Brief -> Once you reach the line containing "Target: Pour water" in the data below, restate each line word for word up to and including the one containing "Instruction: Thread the".

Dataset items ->
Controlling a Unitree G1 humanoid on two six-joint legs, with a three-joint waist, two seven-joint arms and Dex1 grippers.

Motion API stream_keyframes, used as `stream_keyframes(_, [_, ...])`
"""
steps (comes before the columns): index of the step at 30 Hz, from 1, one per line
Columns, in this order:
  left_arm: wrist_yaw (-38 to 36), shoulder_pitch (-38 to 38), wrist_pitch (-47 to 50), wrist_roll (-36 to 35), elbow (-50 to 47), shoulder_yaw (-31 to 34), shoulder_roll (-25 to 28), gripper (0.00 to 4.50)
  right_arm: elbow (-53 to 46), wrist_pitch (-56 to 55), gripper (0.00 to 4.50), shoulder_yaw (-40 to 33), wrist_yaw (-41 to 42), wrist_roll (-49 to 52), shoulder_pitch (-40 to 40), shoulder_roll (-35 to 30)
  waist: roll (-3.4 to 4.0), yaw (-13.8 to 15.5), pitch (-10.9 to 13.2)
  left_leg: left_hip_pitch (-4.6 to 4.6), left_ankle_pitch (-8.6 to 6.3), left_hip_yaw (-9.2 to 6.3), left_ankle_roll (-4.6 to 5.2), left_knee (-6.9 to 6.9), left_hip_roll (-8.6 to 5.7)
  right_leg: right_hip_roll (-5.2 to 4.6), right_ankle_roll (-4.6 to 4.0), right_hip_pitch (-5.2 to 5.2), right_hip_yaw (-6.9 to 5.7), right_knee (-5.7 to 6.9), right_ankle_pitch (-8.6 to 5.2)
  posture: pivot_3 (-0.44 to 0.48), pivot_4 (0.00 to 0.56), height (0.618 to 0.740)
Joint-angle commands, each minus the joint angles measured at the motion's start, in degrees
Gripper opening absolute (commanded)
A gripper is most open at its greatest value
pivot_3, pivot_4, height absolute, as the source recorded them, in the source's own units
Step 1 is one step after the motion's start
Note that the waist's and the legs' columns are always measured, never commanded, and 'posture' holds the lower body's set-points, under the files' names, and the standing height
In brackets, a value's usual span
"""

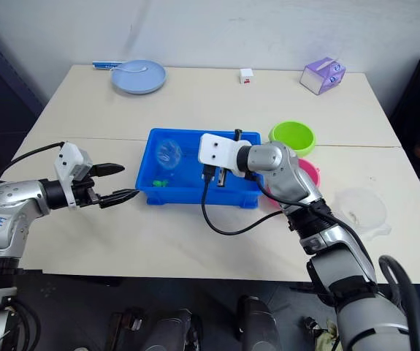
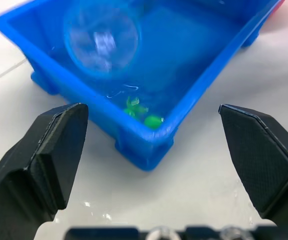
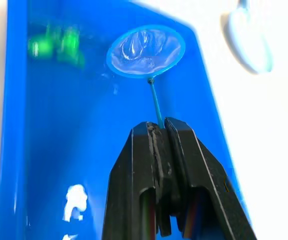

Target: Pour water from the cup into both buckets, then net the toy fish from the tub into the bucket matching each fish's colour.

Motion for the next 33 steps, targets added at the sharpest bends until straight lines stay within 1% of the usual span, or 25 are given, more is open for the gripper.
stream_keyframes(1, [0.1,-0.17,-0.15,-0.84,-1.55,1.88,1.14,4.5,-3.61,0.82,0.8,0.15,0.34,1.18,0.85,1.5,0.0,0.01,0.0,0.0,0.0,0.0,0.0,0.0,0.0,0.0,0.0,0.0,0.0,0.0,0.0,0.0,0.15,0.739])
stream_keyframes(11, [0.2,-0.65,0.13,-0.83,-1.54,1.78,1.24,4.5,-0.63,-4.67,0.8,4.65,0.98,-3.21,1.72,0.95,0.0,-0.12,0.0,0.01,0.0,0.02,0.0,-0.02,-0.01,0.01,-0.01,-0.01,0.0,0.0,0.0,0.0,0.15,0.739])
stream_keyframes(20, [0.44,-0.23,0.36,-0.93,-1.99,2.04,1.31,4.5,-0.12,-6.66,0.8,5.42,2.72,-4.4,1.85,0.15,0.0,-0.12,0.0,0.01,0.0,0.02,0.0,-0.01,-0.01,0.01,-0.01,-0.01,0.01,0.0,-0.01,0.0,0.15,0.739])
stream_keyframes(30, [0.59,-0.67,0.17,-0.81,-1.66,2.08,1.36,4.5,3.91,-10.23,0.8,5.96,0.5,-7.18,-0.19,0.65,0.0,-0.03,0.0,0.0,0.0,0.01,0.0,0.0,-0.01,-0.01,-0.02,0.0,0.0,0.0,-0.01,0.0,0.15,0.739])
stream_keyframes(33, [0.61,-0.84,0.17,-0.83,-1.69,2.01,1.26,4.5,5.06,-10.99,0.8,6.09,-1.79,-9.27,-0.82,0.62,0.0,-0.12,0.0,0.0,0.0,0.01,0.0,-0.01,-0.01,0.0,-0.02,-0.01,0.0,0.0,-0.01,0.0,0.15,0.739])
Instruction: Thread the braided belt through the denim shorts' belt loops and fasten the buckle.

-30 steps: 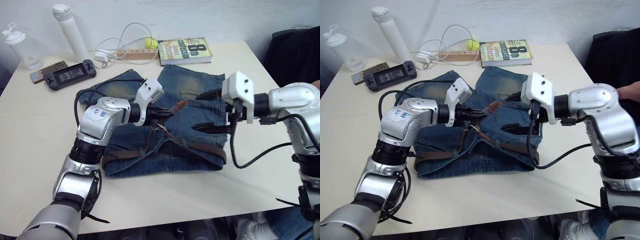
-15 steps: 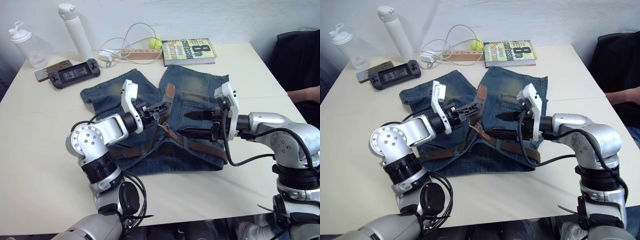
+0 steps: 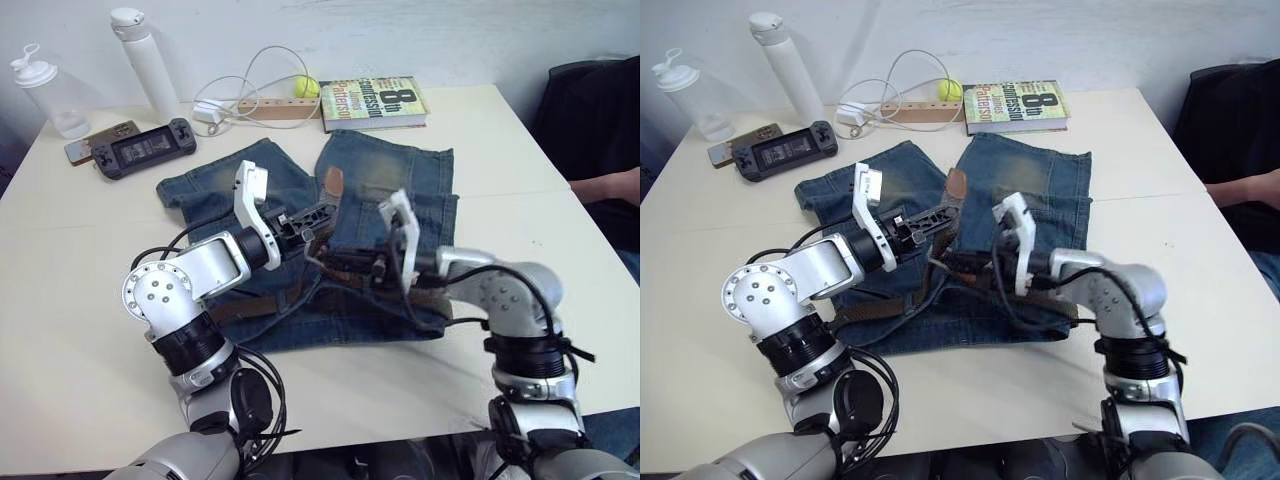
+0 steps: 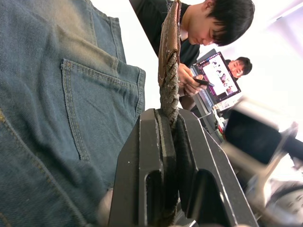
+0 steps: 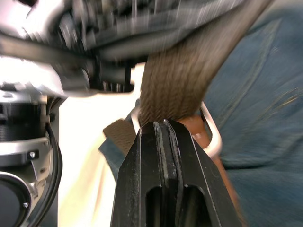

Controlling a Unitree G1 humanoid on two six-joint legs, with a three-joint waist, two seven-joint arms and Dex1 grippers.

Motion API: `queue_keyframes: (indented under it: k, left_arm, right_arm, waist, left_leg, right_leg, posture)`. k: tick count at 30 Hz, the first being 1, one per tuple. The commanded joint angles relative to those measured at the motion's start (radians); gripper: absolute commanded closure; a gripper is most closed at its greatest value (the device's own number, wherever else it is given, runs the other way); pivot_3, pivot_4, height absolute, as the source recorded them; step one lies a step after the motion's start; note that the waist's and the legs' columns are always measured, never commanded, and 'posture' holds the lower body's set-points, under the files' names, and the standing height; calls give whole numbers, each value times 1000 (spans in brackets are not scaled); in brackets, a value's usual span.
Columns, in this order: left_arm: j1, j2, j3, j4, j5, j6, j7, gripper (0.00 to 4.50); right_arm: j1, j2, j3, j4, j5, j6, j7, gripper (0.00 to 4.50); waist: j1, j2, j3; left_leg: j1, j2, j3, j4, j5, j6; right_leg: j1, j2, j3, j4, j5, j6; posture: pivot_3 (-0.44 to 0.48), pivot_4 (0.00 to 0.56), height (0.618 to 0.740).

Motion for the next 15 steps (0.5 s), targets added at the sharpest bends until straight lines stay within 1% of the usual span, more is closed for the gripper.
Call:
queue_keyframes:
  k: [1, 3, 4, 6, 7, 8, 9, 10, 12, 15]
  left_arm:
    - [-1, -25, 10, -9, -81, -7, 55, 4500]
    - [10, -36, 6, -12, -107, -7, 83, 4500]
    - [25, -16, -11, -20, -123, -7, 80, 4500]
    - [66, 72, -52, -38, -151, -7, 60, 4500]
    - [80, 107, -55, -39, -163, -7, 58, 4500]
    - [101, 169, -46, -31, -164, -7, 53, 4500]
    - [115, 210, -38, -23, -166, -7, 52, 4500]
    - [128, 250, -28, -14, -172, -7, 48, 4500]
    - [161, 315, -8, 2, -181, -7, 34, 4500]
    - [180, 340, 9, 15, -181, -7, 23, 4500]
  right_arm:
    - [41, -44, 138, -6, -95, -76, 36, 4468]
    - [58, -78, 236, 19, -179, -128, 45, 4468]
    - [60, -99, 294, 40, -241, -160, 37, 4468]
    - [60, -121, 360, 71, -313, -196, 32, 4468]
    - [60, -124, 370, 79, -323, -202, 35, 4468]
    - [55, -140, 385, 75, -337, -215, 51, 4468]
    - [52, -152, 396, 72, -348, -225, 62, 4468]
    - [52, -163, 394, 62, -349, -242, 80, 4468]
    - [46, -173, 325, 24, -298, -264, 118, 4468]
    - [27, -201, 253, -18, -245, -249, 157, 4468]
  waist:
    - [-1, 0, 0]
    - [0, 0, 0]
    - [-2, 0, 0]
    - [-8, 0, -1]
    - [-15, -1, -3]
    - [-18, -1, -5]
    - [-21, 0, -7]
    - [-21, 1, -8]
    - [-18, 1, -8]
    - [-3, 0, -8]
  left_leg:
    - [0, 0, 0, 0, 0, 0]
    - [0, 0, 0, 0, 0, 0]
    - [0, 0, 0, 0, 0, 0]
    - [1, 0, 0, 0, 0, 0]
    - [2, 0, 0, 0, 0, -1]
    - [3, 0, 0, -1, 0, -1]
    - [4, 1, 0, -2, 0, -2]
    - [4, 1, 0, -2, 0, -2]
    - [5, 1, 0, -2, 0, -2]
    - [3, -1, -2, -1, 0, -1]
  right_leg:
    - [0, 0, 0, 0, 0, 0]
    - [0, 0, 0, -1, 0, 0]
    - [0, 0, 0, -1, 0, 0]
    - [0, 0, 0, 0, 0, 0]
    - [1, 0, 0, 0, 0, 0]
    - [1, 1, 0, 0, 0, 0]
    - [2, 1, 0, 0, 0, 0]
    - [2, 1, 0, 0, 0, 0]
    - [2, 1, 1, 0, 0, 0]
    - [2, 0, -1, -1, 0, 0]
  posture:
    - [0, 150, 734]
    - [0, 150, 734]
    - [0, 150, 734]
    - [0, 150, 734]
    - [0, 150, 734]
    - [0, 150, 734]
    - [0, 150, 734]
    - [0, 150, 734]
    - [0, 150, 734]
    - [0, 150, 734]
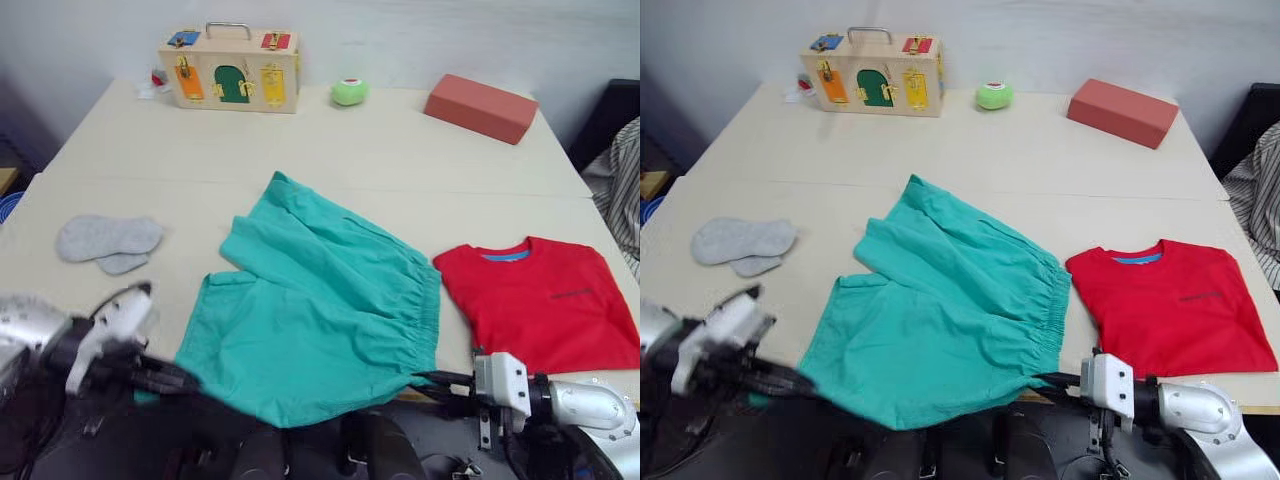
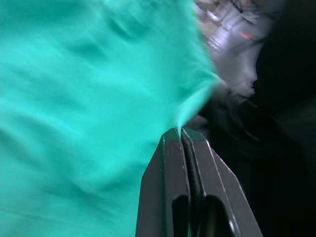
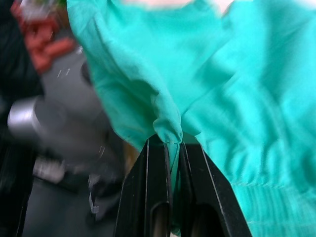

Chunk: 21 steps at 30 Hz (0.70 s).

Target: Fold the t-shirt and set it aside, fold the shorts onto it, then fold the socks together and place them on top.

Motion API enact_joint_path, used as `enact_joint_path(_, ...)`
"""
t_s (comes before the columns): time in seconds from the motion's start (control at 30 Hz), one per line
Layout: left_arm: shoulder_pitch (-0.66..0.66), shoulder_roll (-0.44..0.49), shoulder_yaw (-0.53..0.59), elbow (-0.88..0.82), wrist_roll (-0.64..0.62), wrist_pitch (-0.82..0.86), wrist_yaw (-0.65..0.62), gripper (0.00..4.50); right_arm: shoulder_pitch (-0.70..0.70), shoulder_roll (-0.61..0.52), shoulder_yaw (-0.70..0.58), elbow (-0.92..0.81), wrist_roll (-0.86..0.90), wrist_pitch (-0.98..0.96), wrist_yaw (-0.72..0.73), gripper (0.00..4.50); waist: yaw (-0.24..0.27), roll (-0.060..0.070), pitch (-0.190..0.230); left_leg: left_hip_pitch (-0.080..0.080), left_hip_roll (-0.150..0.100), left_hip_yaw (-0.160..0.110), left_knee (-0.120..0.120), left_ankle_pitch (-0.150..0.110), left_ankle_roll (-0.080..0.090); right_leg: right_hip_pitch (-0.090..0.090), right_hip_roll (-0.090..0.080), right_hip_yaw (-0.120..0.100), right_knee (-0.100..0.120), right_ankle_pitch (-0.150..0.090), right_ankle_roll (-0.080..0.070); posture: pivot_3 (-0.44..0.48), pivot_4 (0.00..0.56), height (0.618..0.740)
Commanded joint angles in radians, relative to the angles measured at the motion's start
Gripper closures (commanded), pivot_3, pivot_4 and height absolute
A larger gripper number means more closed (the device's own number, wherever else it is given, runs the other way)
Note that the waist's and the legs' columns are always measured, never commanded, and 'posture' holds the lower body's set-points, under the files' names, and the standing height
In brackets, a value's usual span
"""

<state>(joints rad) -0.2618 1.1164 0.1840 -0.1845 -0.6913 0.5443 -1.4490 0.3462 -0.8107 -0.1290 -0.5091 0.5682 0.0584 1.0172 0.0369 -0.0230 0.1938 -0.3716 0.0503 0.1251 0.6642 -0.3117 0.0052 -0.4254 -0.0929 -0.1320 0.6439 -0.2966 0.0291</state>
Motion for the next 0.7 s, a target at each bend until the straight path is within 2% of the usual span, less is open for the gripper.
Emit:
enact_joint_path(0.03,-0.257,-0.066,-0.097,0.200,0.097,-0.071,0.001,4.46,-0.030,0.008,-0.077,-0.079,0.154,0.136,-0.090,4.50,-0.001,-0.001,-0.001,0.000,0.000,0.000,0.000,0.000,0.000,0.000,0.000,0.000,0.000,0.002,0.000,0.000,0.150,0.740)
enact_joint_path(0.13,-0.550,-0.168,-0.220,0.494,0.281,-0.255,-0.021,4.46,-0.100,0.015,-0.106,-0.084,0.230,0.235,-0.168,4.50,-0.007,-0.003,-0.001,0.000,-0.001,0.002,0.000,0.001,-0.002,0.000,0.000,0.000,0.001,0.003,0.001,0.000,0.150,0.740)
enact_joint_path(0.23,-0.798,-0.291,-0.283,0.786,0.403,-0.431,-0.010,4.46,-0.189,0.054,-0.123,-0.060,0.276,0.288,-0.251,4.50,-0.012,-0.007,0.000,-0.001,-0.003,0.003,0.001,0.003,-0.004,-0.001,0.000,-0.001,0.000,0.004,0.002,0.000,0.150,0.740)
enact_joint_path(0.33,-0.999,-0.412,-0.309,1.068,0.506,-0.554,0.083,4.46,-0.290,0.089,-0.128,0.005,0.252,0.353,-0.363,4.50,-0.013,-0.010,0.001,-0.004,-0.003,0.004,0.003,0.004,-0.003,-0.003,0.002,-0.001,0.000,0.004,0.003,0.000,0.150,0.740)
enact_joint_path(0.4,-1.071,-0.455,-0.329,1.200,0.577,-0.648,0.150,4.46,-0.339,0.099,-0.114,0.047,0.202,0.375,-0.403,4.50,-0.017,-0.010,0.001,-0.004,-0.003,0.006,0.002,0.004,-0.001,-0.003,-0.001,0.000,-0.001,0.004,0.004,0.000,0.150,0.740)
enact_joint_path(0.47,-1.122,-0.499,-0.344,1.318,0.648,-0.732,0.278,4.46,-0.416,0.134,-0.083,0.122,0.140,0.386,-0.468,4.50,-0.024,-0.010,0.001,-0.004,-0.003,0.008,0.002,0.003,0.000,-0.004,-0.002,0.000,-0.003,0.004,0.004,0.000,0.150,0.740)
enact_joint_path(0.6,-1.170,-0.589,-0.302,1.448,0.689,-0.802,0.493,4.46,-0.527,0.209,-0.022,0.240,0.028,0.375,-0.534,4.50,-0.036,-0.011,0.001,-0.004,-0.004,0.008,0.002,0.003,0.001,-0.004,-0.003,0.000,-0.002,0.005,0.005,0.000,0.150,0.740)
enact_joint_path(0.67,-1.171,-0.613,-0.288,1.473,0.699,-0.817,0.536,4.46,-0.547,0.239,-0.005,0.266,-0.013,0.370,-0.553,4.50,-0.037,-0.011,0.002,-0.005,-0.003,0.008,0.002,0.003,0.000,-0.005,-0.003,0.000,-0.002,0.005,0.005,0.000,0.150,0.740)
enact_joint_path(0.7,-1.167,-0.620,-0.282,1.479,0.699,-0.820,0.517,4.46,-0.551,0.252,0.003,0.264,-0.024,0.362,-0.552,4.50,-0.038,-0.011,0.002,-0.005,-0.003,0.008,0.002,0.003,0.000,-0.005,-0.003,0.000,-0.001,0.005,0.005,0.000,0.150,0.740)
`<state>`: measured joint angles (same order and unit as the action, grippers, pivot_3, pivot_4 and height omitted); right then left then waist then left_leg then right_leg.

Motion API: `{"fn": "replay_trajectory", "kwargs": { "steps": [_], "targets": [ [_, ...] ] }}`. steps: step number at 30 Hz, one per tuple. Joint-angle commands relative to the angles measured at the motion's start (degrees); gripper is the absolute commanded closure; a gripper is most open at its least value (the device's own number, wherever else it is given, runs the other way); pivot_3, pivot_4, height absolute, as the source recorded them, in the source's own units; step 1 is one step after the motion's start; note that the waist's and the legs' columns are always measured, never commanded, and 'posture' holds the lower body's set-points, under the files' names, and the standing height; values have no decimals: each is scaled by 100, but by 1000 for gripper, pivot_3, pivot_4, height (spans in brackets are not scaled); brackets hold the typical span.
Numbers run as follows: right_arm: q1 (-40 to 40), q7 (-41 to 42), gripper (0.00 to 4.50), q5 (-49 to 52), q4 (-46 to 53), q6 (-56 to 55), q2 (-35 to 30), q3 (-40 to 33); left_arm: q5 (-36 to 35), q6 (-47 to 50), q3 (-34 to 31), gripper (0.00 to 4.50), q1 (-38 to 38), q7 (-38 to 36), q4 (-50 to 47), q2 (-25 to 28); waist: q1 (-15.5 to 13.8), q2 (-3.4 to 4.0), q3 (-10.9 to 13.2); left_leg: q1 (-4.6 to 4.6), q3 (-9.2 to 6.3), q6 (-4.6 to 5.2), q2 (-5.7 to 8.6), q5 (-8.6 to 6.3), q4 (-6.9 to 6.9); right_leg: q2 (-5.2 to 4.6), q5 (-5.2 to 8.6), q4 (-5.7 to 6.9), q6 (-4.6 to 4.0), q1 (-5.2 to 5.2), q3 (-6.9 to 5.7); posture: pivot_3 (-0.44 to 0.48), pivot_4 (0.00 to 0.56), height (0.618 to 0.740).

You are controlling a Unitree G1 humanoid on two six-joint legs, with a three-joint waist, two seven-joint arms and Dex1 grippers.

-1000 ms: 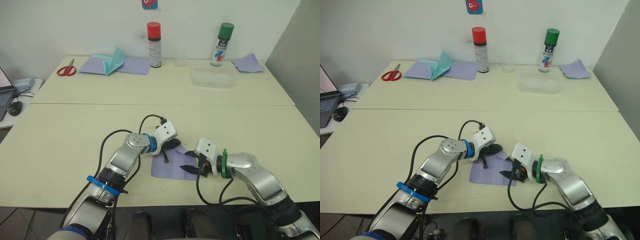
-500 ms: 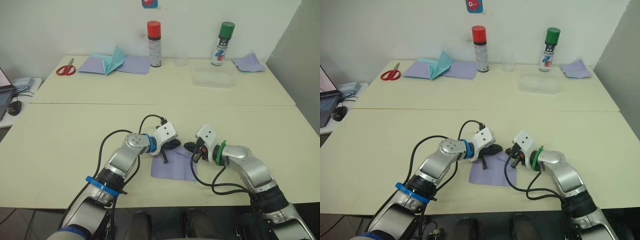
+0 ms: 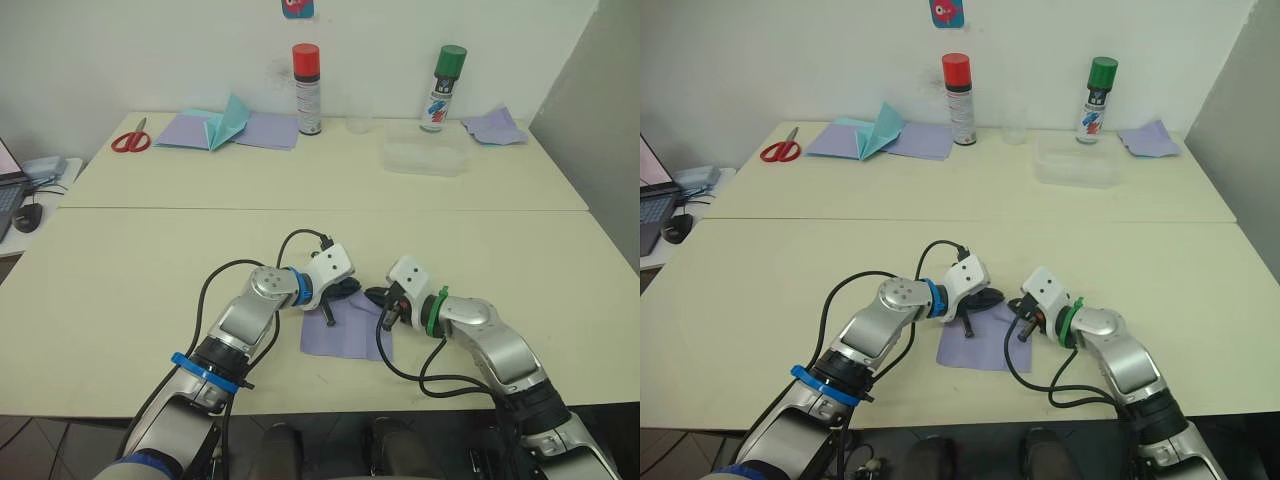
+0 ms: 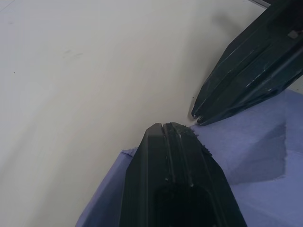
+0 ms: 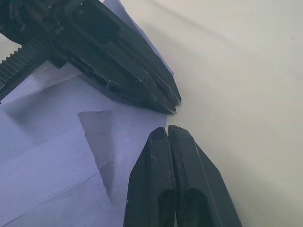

Expected output ->
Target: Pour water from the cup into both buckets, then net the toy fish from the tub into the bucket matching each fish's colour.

Motion for the next 33 steps, targets added at the sharpest bends until straight lines stay within 1% of the usual span, or 25 are given, more is open for the gripper.
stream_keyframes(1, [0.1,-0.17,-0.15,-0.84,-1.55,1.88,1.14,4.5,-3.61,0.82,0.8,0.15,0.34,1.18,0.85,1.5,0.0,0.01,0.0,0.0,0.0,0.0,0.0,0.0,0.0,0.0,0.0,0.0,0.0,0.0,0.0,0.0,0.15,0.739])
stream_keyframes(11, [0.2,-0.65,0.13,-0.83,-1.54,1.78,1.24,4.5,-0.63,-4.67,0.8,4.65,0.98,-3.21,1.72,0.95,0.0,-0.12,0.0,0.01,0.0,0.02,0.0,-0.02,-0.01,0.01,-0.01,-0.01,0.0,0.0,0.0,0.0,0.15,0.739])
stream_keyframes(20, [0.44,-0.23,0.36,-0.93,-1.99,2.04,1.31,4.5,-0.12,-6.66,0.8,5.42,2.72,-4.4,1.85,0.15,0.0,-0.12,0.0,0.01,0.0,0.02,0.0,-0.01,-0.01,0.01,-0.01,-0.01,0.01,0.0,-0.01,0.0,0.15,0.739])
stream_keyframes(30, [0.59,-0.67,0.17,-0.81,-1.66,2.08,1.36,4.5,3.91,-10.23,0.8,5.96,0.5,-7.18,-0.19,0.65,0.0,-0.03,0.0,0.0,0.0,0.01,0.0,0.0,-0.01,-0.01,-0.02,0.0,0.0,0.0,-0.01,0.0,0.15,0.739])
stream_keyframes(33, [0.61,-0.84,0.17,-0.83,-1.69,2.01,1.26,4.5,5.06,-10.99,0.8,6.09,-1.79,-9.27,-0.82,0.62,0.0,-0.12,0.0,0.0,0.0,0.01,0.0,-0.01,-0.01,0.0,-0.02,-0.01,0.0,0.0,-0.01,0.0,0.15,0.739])
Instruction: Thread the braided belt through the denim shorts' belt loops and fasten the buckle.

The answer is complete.